------ INFORMATION PROVIDED

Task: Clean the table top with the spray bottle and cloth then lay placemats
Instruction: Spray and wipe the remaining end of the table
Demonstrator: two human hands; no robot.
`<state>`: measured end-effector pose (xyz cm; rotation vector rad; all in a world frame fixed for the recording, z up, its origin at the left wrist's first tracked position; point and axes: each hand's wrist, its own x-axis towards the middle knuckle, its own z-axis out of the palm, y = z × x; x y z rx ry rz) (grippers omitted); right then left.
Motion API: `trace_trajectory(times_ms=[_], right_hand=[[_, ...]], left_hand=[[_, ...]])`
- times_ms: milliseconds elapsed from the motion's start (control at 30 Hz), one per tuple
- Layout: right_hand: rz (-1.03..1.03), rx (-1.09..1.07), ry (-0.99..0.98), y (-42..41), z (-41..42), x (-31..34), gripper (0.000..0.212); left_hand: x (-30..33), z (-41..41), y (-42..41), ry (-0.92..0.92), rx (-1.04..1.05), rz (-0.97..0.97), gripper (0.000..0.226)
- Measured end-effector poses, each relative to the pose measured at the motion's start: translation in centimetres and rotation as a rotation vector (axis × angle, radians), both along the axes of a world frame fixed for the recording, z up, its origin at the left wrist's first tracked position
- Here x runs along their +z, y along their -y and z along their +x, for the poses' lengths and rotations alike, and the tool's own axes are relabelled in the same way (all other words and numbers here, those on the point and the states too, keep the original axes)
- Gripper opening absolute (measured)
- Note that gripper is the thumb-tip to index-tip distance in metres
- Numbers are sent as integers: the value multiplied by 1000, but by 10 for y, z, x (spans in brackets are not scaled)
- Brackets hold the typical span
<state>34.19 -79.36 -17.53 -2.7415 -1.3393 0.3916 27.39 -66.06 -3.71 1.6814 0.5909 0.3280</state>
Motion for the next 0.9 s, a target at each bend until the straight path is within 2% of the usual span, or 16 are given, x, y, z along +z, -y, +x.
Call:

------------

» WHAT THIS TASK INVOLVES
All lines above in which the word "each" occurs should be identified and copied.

» SOLUTION FOR THIS TASK
`<state>`: measured end-effector pose (xyz cm; rotation vector rad; all in a world frame fixed for the recording, z up, its origin at the left wrist's first tracked position; point and axes: each hand's wrist, its own x-axis towards the middle knuckle, its own z-axis out of the palm, y = z × x; x y z rx ry rz) (grippers omitted); right then left.
- Measured end-effector poses, each relative to the pose measured at the motion's start: translation in centimetres and rotation as a rotation vector (axis × angle, radians), both along the axes of a world frame fixed for the recording, z up, its origin at the left wrist's first tracked position
Motion for the next 0.9 s, a target at each bend until the straight path is within 2% of the usual span, or 16 are given, x, y, z along +z, -y, +x.

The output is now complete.